I saw an AWESOME display of both God’s power, and God’s beauty in creation, playing out through my windows – something I hope others gave themselves the time and opportunity to recognize, because it WAS magnificent. That, in turn, allowed me to see that blessing and curse truly ARE 2 sides of the same coin – so easy it was to imagine the beauty before my eyes suddenly being responsible for taking what would be a bad situation in everyday life, and possibly making it catastrophic, if people were isolated, or couldn’t get out to get the help they needed.

I was thankful the power stayed on for us – allowing me to stay connected electronically, even as we were isolated physically. This allowed me not only to be aware of what was going on at the Temple and with members, but also allowed the work of planning the community-wide “Bowie Cares” Benefit event for Haiti on February 28 to go on without delay. As always, I am not sure as I write when you will read these words, but if you read them before the event, I hope to see you there for a spectacular event for a great cause!

I was also able not to overdo in the shoveling department, BECAUSE of the help of my family, neighbors and friends. I assure you, that I do not like being unable to just go out and become a human snow plow as I used to be, but I was and am able to recognize my limits, and not push them, to use proper technique, and keen self-awareness, to still be part of the effort, but not in a dangerous way. It was not easy, letting others help to get me loose, but it was necessary. And let me add a huge thanks here to the many of you who know me too well, and responded to my innocent picture with a shovel in my hand, by reminding me, sometimes forcefully, to be careful!

But most of all, I am thankful as I look ahead to the month of March with my Jewish eyes, in light of the snow. At the end of the month, when we get to Passover this year, I suspect it will be much easier for us to follow the Talmudic injunction: “In every generation, each of us should see ourselves as if we, ourselves, came out of Egypt.” We may not know slavery firsthand – and that too is a blessing – but for this year, at least, we will certainly share a better understanding of the sense of relief and release that led our ancestors to spontaneous song and dance on the freedom side of the Reed Sea!

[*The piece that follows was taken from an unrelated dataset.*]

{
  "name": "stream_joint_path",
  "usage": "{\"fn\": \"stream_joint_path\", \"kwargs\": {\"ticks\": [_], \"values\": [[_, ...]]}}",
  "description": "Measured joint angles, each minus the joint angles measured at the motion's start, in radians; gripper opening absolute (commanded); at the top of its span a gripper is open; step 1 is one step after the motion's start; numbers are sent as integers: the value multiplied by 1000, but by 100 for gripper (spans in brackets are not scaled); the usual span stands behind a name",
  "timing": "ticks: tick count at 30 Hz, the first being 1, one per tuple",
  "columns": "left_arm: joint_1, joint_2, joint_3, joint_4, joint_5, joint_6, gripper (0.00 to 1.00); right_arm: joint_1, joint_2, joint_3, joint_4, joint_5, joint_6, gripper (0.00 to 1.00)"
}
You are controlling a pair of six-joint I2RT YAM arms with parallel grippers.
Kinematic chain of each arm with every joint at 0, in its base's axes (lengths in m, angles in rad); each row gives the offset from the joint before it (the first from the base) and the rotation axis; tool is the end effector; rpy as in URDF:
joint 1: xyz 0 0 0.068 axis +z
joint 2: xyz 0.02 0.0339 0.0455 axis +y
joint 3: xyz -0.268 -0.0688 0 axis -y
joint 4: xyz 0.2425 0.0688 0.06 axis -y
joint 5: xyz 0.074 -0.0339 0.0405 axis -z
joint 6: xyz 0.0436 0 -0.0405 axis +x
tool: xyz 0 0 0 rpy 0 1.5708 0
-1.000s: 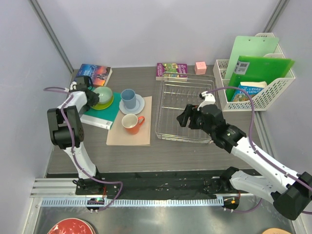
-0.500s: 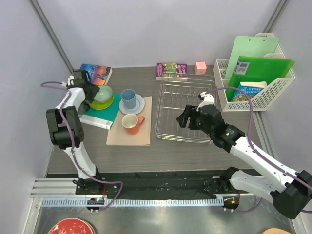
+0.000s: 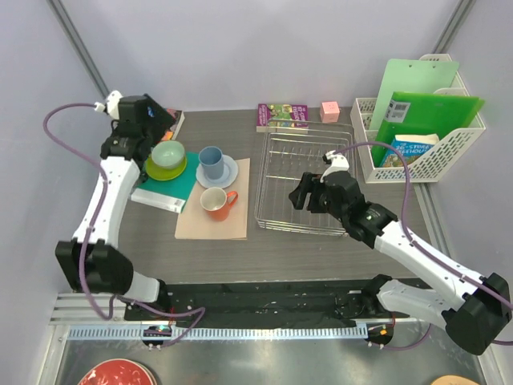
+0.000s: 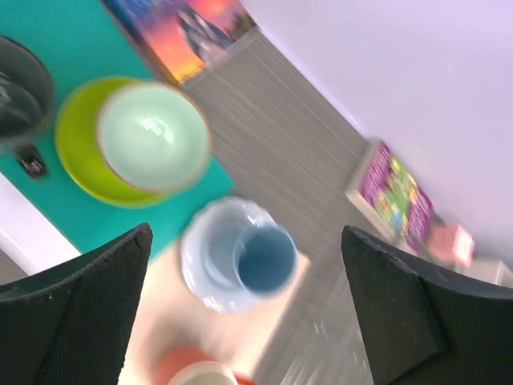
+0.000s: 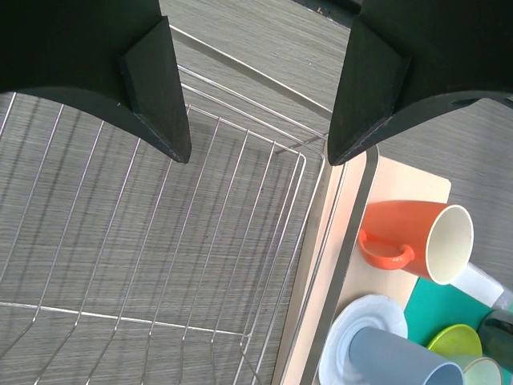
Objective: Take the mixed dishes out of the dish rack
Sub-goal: Reset both arms
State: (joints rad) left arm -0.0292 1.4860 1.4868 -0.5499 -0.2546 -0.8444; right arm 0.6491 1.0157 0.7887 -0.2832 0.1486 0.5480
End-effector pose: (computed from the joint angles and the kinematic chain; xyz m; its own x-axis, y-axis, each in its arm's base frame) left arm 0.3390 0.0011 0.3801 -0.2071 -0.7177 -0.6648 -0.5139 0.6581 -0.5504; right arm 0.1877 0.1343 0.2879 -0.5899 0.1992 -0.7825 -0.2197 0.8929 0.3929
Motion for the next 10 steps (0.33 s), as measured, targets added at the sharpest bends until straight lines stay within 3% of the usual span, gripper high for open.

So as we prepare for our “Festival of Freedom” this year, I encourage you, as I always do, to make your celebrations personal. Fill the seder with personal sharing of questions, and answers, and especially this year, reactions and experience. And let all of those guide us to be even more aware and appreciative of God’s presence in our lives and our reality – in both the every day AND the spectacular. I wish you all a zissen Pesach!